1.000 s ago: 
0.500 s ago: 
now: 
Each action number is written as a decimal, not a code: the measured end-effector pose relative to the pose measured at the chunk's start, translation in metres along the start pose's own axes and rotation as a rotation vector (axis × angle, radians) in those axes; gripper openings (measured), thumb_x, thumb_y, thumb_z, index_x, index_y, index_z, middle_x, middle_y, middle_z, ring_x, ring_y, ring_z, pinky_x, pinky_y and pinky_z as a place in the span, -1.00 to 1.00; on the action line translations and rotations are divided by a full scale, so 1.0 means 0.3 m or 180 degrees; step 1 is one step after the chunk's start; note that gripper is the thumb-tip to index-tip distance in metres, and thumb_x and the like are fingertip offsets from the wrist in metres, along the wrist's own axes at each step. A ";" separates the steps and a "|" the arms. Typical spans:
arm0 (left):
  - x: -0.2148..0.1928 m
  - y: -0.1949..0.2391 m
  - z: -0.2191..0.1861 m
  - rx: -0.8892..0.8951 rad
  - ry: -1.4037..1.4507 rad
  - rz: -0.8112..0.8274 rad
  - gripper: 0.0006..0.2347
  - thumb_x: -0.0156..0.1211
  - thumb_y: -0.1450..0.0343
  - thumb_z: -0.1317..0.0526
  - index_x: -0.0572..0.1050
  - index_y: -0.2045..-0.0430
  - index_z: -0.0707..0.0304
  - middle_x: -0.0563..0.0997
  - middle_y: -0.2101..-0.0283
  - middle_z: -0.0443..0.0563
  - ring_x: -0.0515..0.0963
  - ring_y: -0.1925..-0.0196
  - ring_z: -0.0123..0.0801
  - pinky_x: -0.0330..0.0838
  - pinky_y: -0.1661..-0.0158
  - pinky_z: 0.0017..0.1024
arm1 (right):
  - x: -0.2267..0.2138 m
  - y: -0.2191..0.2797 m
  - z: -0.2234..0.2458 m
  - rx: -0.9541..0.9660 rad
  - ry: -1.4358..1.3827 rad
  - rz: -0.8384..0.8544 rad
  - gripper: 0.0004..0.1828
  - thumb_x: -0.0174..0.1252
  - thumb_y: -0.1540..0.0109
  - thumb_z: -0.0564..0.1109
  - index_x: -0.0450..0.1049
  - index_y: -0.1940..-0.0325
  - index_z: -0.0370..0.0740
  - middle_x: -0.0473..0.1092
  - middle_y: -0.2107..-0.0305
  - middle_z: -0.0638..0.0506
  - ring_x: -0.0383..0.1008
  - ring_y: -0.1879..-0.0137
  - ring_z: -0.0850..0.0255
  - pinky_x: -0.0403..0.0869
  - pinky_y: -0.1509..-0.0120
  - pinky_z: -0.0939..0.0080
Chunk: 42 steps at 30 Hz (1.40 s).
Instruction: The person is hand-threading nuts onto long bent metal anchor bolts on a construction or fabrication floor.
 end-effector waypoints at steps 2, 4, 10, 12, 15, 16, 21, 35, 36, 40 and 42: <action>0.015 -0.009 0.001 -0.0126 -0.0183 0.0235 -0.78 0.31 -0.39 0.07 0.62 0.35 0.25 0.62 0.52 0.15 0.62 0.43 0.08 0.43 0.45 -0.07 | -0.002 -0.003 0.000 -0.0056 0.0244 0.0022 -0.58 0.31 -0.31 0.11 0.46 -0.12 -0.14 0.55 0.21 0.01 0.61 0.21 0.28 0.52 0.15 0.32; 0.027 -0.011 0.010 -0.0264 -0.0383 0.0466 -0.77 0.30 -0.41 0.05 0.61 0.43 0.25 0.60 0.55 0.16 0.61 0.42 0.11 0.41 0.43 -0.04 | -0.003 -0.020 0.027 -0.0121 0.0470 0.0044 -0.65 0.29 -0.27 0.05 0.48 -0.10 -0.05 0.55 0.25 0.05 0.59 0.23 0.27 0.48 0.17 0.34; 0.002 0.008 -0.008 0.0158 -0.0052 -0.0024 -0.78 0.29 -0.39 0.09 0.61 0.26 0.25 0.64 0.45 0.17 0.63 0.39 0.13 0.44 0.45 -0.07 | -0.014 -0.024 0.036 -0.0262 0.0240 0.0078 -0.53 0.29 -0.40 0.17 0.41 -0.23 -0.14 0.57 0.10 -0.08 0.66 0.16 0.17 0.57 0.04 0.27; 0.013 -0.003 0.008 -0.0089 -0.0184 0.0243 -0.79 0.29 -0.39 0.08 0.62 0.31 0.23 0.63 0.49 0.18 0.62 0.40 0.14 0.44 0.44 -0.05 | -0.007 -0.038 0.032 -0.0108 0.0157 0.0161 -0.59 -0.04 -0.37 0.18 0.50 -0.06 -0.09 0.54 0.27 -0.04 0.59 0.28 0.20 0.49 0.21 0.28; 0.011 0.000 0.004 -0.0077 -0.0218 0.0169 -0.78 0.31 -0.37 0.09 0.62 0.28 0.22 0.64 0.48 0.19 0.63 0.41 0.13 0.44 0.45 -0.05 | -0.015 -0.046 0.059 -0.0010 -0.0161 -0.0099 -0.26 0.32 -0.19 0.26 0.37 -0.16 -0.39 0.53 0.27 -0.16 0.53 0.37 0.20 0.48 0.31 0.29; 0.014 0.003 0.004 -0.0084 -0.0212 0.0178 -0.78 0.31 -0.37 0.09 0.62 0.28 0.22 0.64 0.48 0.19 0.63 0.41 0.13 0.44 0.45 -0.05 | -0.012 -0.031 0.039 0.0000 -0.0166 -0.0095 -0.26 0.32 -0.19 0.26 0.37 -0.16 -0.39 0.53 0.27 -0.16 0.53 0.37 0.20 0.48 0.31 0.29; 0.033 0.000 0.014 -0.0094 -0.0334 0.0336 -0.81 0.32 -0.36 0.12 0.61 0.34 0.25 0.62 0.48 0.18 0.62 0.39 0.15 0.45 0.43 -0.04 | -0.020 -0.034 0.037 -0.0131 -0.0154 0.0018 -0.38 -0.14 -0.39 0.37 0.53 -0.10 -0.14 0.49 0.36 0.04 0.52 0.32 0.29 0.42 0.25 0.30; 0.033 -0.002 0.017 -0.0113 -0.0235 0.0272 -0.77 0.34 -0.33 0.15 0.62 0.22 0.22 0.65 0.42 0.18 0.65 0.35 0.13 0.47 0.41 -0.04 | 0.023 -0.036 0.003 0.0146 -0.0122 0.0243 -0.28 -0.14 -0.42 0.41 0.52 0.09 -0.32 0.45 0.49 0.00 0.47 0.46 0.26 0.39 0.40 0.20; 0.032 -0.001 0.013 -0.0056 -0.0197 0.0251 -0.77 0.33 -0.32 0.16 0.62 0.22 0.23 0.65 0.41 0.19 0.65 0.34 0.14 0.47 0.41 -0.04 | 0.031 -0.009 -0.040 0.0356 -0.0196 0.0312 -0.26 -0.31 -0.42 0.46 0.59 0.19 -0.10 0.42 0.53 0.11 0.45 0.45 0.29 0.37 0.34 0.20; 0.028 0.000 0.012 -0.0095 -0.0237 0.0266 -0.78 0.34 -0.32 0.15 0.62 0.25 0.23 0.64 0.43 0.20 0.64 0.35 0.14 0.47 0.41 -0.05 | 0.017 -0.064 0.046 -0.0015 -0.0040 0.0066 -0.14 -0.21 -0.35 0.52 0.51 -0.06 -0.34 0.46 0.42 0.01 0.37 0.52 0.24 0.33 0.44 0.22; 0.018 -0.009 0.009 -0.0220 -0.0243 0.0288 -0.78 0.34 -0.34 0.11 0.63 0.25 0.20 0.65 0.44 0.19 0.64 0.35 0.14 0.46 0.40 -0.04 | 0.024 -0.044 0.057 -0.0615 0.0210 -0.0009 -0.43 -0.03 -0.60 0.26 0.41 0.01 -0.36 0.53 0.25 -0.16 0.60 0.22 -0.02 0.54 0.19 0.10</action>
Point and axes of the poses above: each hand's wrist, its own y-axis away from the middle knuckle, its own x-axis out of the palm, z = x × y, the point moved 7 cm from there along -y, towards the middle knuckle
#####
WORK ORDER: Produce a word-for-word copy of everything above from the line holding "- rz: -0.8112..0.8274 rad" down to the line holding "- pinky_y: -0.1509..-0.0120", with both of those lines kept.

OUTPUT BELOW:
  - rz: -0.8112..0.8274 rad
  - gripper: 0.0006..0.2347
  - thumb_x: -0.0156..0.1211
  - thumb_y: -0.1450..0.0343
  - thumb_z: -0.1317..0.0526
  - index_x: -0.0572..0.1050
  - index_y: -0.2045..-0.0430
  - index_z: -0.0707..0.0304
  - middle_x: -0.0563..0.0997
  - middle_y: -0.2101..-0.0283
  - middle_z: -0.0443..0.0563
  - ring_x: -0.0515..0.0963
  - ring_y: -0.1925..-0.0196
  - ring_z: -0.0123..0.0801
  - pinky_x: -0.0330..0.0838
  - pinky_y: -0.1661..-0.0158
  - pinky_z: 0.0017..0.1024
arm1 (right):
  - x: -0.2267..0.2138 m
  - y: -0.2191..0.2797 m
  - z: -0.2234..0.2458 m
  - rx: -0.9541..0.9660 rad
  - ry: -1.4358..1.3827 rad
  - rz: -0.8384..0.8544 rad
  - gripper: 0.0004..0.1828
  - thumb_x: -0.0174..0.1252
  - thumb_y: -0.1540..0.0109
  - thumb_z: -0.0564..0.1109
  - index_x: -0.0450..0.1049
  - index_y: -0.1940..-0.0325
  - index_z: -0.0370..0.0740
  - middle_x: -0.0473..0.1092
  - middle_y: -0.2107..-0.0305
  - middle_z: -0.0638..0.0506
  - ring_x: -0.0383..0.1008
  - ring_y: -0.1879..-0.0137
  - ring_z: -0.0850..0.0255
  - pinky_x: -0.0403..0.0869
  - pinky_y: -0.1509..-0.0120

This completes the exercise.